Sorry das habe ich ganz vergessen, da hier gerade das Chaos herrscht.

Es sollte folgendes beinhaltet sein:

-	Webspace mindestens 300 MB
-	PHP Unterstützung
-	Sehr viel Treffic sollte Inklusive sein
-	Mail Postfächer am besten unbegrenzt 
-	Subdomains
-	CGI
-	WAP
-	mySQL
-	Web-Mail
-	Webalizer / Statistik
-	Serverstandort Deutschland
-	Kostenloser Support
-	keine Werbung
-	Einrichtungsgebühr ( kostnelos )

Mit freundlichen Grüßen,
Blümchen


----------



## Dennis Wronka (3. August 2005)

Ganz schoen anspruchsvoll.
Wie sieht denn so Dein Preisrahmen aus?
Und brauchst Du irgendwelche speziellen PHP-Funktionen?

Hab auch vor kurzem geschaut, bei mir war z.B. Voraussetzung, dass ich PHP mit FTP- und GetText-Support habe.

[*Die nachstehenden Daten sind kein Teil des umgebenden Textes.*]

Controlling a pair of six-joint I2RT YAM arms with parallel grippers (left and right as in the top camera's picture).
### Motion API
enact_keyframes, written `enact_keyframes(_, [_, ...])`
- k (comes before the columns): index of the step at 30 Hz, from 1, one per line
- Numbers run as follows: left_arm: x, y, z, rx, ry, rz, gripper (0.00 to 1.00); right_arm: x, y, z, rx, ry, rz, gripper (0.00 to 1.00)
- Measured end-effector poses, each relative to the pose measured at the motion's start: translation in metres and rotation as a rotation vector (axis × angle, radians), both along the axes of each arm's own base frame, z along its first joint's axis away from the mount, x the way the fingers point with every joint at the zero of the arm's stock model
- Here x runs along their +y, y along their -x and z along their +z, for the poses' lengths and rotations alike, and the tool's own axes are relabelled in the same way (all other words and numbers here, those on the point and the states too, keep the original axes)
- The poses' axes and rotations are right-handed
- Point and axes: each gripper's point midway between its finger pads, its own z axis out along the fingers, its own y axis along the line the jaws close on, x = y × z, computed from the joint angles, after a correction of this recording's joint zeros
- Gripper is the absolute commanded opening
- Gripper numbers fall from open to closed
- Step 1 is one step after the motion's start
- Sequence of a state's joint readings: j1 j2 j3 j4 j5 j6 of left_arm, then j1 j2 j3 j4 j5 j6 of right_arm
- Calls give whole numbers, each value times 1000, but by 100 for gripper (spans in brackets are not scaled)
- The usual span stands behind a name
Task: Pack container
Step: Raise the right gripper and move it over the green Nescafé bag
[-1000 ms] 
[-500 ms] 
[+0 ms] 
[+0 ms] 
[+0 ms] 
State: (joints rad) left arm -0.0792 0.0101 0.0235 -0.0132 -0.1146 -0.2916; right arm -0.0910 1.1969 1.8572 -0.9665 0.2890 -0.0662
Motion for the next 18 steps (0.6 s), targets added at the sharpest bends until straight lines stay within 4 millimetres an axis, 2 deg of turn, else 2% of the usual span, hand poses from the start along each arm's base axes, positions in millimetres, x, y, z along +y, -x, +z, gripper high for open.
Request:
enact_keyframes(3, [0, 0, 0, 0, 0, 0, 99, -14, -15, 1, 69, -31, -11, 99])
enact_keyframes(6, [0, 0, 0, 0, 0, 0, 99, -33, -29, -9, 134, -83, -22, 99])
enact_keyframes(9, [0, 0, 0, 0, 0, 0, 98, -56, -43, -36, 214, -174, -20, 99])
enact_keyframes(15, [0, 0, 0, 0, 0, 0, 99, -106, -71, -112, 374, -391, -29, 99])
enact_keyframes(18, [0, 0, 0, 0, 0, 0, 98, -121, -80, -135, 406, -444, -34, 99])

By the way: Es heisst Tr*a*ffic.


----------



## Blümchen (3. August 2005)

Hallo,

na ja ich denke das sind doch die normalen Ansprüche was man hat oder? Hmm Funktionen ich weiß nicht das mit dem BilderUpload sollte eben gehen und dann eben mit Session uns so arbeiten aber das dürfte ja nicht das Problem sein oder?

Gruß Blümchen


----------



## Dennis Wronka (3. August 2005)

Der WebSpace den ich zur Zeit hab bietet weder FTP- noch GetText-Support in PHP.
Beides moechte ich aber fuer meine Scripts nutzen.
Daher war mir das wichtig dies beim neuen Anbieter zu haben.
Hab mich auch noch nicht endgueltig entschieden. Werde wohl auch nochmal wegen IMAP-Support nachfragen.

Mit Sessions sollte es eigentlich kein Problem geben.


----------



## Blümchen (3. August 2005)

Hallo,

hmm was ist denn:



> FTP- noch GetText-Support in PHP.



Gruß Blümchen


----------



## Dennis Wronka (3. August 2005)

reptiler hat gesagt.:
			
		

> Der WebSpace den ich zur Zeit hab bietet weder FTP- noch GetText-Support in PHP.



=

Die PHP-Installation des Webspaces den ich zur Zeit nutze unterstuetzt weder FTP noch GetText.

Ich kann also weder die FTP- noch die GetText-Funktionen nutzen.


----------



## Blümchen (3. August 2005)

Hallo,

ach so aber einen Anbieter habe ich jetzt immer noch nicht. Habe gerade mal http://www.crazywebspace.de/ angeschrieben also den Herr Pfister dan habe ich einen Mail zurück bekommen von einem der wohl das macht solange der Typ nicht da ist. Dann meinte ich nur, dass ich dann solange warte bis der Herr Pfister wieder da ist, da ich eben noch selber mit Ihm reden will. 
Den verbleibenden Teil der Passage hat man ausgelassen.